DIRECTIONS FOR THIS TASK>
Copy out all of the lines below exactly; the pictures do not belong in the copy.

SOURCE MATERIAL>
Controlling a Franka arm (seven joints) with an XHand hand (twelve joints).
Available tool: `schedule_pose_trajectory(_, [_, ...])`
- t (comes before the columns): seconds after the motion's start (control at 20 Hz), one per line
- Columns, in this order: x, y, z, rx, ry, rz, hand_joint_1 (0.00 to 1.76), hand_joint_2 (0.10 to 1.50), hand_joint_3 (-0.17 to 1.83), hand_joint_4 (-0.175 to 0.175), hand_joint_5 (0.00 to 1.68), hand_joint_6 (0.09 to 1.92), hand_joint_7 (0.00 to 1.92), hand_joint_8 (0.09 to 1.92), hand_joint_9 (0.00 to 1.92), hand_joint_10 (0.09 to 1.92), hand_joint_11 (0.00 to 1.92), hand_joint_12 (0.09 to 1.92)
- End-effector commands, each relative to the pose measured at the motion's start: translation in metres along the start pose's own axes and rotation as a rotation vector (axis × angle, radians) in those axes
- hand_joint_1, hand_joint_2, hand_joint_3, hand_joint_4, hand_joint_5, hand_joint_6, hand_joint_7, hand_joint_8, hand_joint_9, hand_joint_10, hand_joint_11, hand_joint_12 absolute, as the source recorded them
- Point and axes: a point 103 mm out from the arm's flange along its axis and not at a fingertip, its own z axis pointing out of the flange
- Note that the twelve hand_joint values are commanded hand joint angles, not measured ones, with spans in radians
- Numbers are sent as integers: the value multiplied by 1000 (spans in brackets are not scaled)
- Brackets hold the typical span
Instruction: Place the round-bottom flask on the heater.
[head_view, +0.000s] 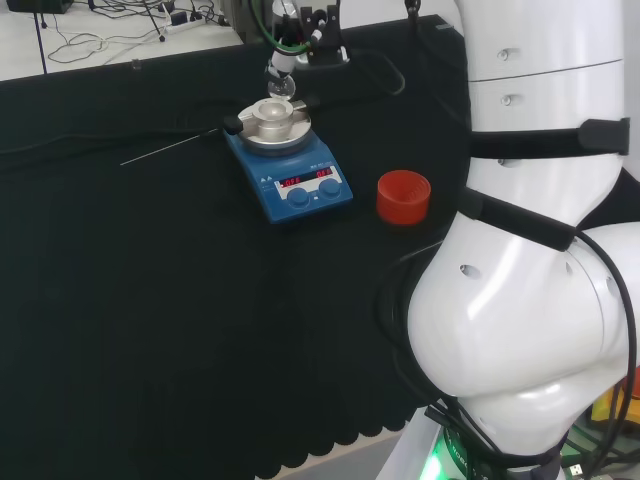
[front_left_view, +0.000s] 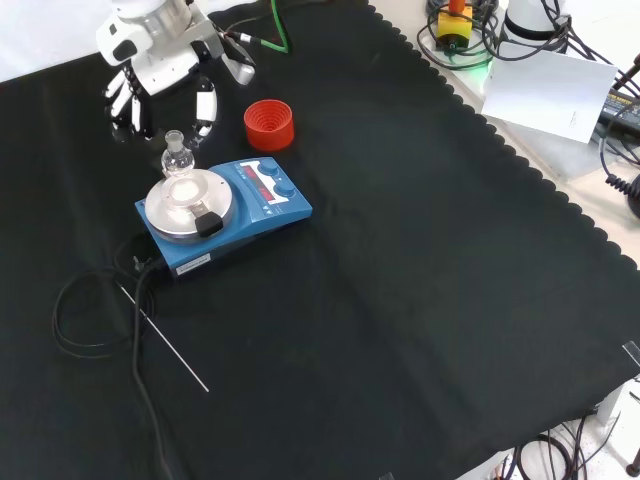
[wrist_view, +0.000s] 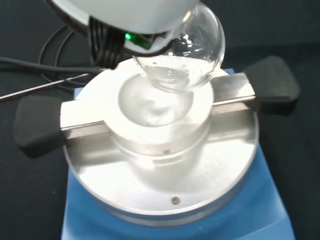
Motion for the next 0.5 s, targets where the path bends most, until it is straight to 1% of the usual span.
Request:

SOLUTION FOR THIS PROBLEM>
Controlling a Franka arm (seven joints) with an XHand hand (twelve joints).
Available tool: `schedule_pose_trajectory(_, [_, ...])`
- t (comes before the columns): seconds after the motion's start (control at 20 Hz), one per line
- Columns, in this order: x, y, z, rx, ry, rz, hand_joint_1 (0.00 to 1.76), hand_joint_2 (0.10 to 1.50), hand_joint_3 (-0.17 to 1.83), hand_joint_4 (-0.175 to 0.175), hand_joint_5 (0.00 to 1.68), hand_joint_6 (0.09 to 1.92), hand_joint_7 (0.00 to 1.92), hand_joint_8 (0.09 to 1.92), hand_joint_9 (0.00 to 1.92), hand_joint_10 (0.09 to 1.92), hand_joint_11 (0.00 to 1.92), hand_joint_12 (0.09 to 1.92)
- End-effector commands, each relative to the pose measured at the motion's start: translation in metres along the start pose's own axes and rotation as a rotation vector (axis × angle, radians) in those axes
- hand_joint_1, hand_joint_2, hand_joint_3, hand_joint_4, hand_joint_5, hand_joint_6, hand_joint_7, hand_joint_8, hand_joint_9, hand_joint_10, hand_joint_11, hand_joint_12 absolute, as the source recorded them
- Point and axes: a point 103 mm out from the arm's flange along its axis and not at a fingertip, its own z axis pointing out of the flange
- Note that the twelve hand_joint values are commanded hand joint angles, not measured ones, with spans in radians
- Numbers are sent as integers: the value multiplied by 1000 (spans in brackets are not scaled)
- Brackets hold the typical span
Instruction: Place the round-bottom flask on the heater.
[head_view, +0.000s] 
[front_left_view, +0.000s] 
[wrist_view, +0.000s] 
Motion for the next 0.5 s, targets where the path bends most, until it is straight to 1% of the usual span.
Request:

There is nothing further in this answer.